Son muchos los procesos que mejoran con la implementación de un ERP. Algunos de estos procesos son operativos, otros, más estructurales. Pero, automatizar y agilizar, que son dos de las ventajas que aporta un ERP, son claves, no solo para mejorar los procesos, sino, para mejorar, en general, la gestión de una pyme. No obstante, estos son solo, algunos de los procesos que aumentan su efectividad con  la ayuda de un ERP.

  • Gestión de compras porque aporta funciones de pedidos automáticos a proveedor según máximos y mínimos, consumos, pedido de cliente, etc. Un ERP permite, además, registrar de forma ágil, las entradas de mercancías, consultando e incorporando al albarán, si es necesario, los pedidos servidos. Todo ello, gestionando la parte administrativa a través de un intuitivo y funcional sistema de conformación de facturas que facilita el repaso y la modificación de los albaranes desde el mismo registro de la factura.
  • Gestión de ventas porque permite relacionar todos los documentos del proceso, desde el presupuesto hasta la factura de venta, pasando por el pedido, los movimientos del almacén, etc.
  • Gestión de comisiones porque facilita la definición, el cálculo y el control de las comisiones de venta por representante. Un ERP ayuda a determinar la duración del período acumulable, las comisiones correspondientes en función de las ventas realizadas, generar la contabilización del devengo y del pago y permite obtener listados según lo cobrado, lo pendiente de cobro, las fechas, los vendedores, etc. y facilita el recálculo de comisiones.
  • Gestión de stocks porque muestra en todo momento el estado de las existencias de cualquiera de los almacenes de la empresa, así como el valor de las mismas según el criterio que se desee, ya sea precio medio, precio último de compra o precio de tarifa. Y facilita también potentes listados y consultas en tiempo real que simplificarán aún más esta tarea.
  • Gestión de cobros y pagos porque automatiza la contabilización de los cobros y los pagos garantizando su seguridad y se adelanta a la recepción de los extractos bancarios al utilizar sus propios registros contables y previsiones como fuente de información más fiable lo que permite contrastar las acciones de terceros, ya sean clientes, proveedores o bancos. El ERP permite, además, integrarse con el resto de las aplicaciones para relacionar y seguir la pista de los documentos que justifican las operaciones de compra/venta como presupuestos, albaranes, facturas, asientos, documentos de cobro/pago, histórico de documentos, etc.

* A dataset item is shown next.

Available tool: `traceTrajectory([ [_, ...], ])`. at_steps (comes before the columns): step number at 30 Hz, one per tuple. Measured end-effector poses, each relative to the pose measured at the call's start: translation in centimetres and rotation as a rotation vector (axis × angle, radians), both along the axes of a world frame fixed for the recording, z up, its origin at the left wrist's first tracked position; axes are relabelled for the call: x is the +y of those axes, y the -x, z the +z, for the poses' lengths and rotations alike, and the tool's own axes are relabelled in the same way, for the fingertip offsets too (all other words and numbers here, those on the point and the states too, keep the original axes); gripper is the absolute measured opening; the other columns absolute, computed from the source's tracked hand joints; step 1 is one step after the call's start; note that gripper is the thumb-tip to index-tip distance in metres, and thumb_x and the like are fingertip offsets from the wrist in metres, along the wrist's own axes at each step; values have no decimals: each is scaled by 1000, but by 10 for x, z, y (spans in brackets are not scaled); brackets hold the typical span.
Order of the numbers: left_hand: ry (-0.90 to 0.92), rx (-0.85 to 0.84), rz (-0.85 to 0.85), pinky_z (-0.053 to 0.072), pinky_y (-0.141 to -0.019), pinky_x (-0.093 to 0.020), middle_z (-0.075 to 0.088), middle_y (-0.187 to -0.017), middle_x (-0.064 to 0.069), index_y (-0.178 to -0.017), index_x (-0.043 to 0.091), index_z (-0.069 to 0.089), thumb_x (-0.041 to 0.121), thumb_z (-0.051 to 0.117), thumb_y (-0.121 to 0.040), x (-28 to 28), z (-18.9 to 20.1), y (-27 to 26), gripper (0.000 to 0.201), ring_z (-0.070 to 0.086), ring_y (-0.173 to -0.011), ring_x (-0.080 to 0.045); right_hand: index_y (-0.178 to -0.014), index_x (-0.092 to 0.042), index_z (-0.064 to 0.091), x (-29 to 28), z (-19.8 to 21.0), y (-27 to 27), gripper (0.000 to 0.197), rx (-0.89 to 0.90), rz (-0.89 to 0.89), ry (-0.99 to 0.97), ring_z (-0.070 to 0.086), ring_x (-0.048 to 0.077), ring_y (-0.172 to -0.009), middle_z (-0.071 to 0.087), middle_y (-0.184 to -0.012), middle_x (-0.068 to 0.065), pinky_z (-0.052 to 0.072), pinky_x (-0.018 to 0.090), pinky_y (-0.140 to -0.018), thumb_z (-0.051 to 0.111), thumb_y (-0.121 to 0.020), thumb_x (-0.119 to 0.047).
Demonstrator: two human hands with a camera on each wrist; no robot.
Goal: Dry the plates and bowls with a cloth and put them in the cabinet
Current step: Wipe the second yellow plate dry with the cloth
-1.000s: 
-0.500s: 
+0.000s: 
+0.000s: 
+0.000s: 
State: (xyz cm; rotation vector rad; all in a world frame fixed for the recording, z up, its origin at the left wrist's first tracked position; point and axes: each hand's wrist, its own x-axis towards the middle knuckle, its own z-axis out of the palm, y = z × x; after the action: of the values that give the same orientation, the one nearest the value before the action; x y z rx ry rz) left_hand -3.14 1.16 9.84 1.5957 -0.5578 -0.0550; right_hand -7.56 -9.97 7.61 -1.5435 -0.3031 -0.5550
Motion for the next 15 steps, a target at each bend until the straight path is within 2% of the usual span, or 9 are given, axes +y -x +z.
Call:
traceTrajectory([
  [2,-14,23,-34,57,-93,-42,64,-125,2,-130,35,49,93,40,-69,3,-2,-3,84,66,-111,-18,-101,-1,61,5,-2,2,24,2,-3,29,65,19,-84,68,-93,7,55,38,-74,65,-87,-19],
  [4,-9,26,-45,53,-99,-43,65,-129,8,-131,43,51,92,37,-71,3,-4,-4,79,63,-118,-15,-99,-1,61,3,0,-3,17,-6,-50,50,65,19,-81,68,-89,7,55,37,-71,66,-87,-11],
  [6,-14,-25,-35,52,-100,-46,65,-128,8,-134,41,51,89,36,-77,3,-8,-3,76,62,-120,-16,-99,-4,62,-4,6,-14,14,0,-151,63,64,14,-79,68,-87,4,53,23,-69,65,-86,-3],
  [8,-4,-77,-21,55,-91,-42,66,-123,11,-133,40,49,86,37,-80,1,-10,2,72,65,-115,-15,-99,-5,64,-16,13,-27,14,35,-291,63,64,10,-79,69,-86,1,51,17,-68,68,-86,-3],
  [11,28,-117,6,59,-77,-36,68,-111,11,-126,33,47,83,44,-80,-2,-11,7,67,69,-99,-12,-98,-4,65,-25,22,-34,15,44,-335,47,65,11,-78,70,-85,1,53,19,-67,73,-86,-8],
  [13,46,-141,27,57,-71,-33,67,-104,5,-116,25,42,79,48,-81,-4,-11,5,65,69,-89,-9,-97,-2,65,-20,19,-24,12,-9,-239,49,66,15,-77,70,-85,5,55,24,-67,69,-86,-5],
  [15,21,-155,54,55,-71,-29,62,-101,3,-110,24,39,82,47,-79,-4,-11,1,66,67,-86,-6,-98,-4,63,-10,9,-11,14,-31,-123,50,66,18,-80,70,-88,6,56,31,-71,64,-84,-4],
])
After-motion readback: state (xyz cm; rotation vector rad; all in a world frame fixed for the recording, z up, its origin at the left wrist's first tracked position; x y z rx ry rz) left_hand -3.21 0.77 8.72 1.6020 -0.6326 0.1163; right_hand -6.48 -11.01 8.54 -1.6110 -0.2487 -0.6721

  • Gestión de la relación con los bancos facilita la conciliación bancaria automática partiendo de extractos financieros normalizados, el punteo automático de los movimientos del extracto contra los propios contables, la generación automática y/o manual de asientos y la captación de fechas operación y valor. Un ERP optimiza la situación de las cuentas bancarias (saldos a fecha, por cuenta, por medios, en fecha operación y valor, el análisis de las fechas de operación y valor para el estudio de desviaciones y previsiones, extractos, conciliaciones, estadísticas de movimientos, liquidación de intereses, …) Y simplifica la gestión de las cuentas bancarias, facilitando información sobre las condiciones pactadas, histórico de las mismas o límites de crédito y riesgo de las líneas de negociación.
  • Gestión de declaraciones porque permite generar las declaraciones con un solo click y proporcionan un calendario fiscal donde planificar las declaraciones pendientes, y un histórico para consultar las que ya han sido presentadas. Un ERP permite, además, ampliar la emisión de libros y obtener el certificado de retenciones y liquidaciones de los impresos oficiales de IVA/IGIC para su presentación telemática.

En definitiva, un ERP es un sistema que permite gestionar la información que se genera y circula en la organización y que automatiza determinados procesos, operativos y estructurales. Por lo tanto, en la definición de ERP hay que incluir su verdadera fortaleza para dar soporte a un modelo de gestión que apunte a la eficiencia, a la rentabilidad y a la mejora de la diferencia competitiva de cualquier negocio.